◆ TASK BRIEF ◆
The first line to keep is the one containing "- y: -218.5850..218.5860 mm"; restate it and all lines after it through the end of the material, word for word and nothing else.

◆ SOURCE MATERIAL ◆
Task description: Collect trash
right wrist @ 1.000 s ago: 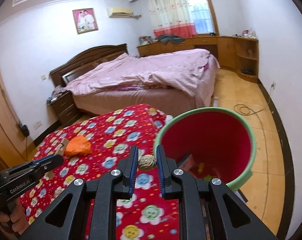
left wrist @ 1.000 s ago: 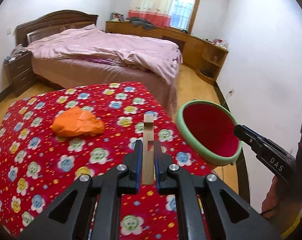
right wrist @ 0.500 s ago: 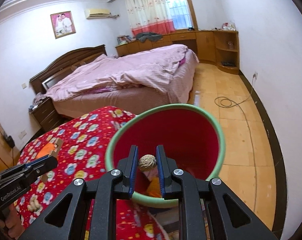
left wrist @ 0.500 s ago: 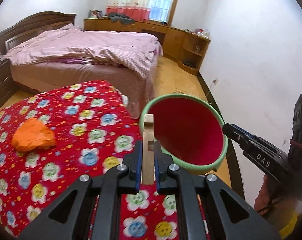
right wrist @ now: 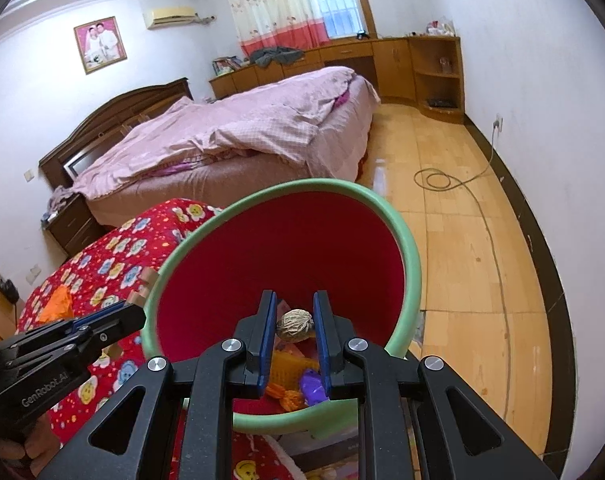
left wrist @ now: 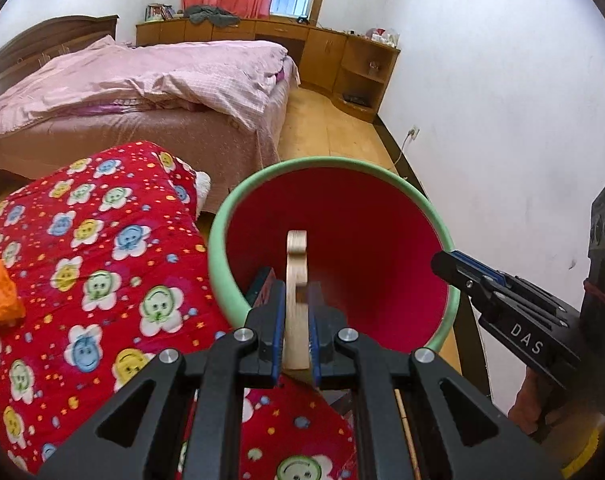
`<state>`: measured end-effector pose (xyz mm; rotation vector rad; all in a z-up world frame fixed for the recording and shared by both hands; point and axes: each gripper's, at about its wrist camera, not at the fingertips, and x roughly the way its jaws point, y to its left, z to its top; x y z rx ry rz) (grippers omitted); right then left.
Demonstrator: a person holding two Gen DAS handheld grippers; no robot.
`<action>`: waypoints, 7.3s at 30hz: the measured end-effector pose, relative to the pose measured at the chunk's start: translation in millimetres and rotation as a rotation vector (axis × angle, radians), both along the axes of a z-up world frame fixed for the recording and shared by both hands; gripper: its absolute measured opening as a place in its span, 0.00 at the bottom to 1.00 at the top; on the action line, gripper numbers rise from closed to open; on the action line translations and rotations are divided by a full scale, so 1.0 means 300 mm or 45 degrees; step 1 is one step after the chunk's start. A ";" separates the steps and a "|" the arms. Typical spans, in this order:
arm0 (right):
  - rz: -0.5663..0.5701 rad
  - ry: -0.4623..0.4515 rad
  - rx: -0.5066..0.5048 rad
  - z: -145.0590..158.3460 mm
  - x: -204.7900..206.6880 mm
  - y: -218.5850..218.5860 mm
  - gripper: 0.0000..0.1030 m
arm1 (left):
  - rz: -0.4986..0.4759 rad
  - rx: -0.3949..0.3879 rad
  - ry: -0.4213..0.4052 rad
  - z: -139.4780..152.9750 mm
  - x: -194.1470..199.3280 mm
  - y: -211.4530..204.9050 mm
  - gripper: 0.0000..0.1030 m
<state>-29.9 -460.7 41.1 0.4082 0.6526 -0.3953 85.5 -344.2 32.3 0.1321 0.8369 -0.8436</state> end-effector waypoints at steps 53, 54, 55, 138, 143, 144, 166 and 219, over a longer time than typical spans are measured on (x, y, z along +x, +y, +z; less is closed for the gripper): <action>0.376 -0.082 0.003 0.202 0.117 0.525 0.57 | 0.587 0.085 -0.104 0.182 0.117 0.795 0.39; 0.379 -0.077 0.004 0.199 0.127 0.530 0.57 | 0.600 0.090 -0.100 0.175 0.130 0.806 0.39; 0.385 -0.070 0.006 0.194 0.145 0.537 0.57 | 0.613 0.095 -0.095 0.168 0.147 0.817 0.40; -0.073 -0.003 0.058 0.062 -0.089 0.068 0.57 | 0.038 -0.064 0.007 0.092 0.033 0.088 0.02; -0.098 0.026 0.076 0.020 -0.093 0.023 0.58 | 0.000 -0.013 0.006 0.043 0.044 0.002 0.02; -0.100 0.033 0.084 0.013 -0.092 0.016 0.58 | -0.005 -0.011 0.003 0.036 0.043 -0.009 0.02; -0.015 -0.008 0.022 0.077 -0.088 0.131 0.74 | 0.102 0.037 -0.014 0.080 -0.018 0.144 0.40; 0.278 -0.187 -0.109 0.191 -0.217 0.706 0.80 | 0.682 0.048 -0.255 0.192 -0.311 0.849 0.40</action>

◆ ANSWER SECTION ◆
  - y: -218.5850..218.5860 mm
  - gripper: 0.0000..0.1030 m
arm1 (left):
  - rz: -0.4986..0.4759 rad
  - rx: -0.3949..0.3879 rad
  - ry: -0.4213..0.4052 rad
  - z: -139.4780..152.9750 mm
  - x: -194.1470..199.3280 mm
  - y: -211.4530..204.9050 mm
  - gripper: 0.0000..0.1030 m
<state>-29.9 -460.7 41.1 0.4082 0.6526 -0.3953 85.5 -344.2 32.3 0.1321 0.8369 -0.8436</state> end-effector waypoints at steps 53, 54, 55, 138, 143, 144, 166 and 219, over a longer time than typical spans are measured on (x, y, z along +x, +y, +z; less is closed for the gripper): <action>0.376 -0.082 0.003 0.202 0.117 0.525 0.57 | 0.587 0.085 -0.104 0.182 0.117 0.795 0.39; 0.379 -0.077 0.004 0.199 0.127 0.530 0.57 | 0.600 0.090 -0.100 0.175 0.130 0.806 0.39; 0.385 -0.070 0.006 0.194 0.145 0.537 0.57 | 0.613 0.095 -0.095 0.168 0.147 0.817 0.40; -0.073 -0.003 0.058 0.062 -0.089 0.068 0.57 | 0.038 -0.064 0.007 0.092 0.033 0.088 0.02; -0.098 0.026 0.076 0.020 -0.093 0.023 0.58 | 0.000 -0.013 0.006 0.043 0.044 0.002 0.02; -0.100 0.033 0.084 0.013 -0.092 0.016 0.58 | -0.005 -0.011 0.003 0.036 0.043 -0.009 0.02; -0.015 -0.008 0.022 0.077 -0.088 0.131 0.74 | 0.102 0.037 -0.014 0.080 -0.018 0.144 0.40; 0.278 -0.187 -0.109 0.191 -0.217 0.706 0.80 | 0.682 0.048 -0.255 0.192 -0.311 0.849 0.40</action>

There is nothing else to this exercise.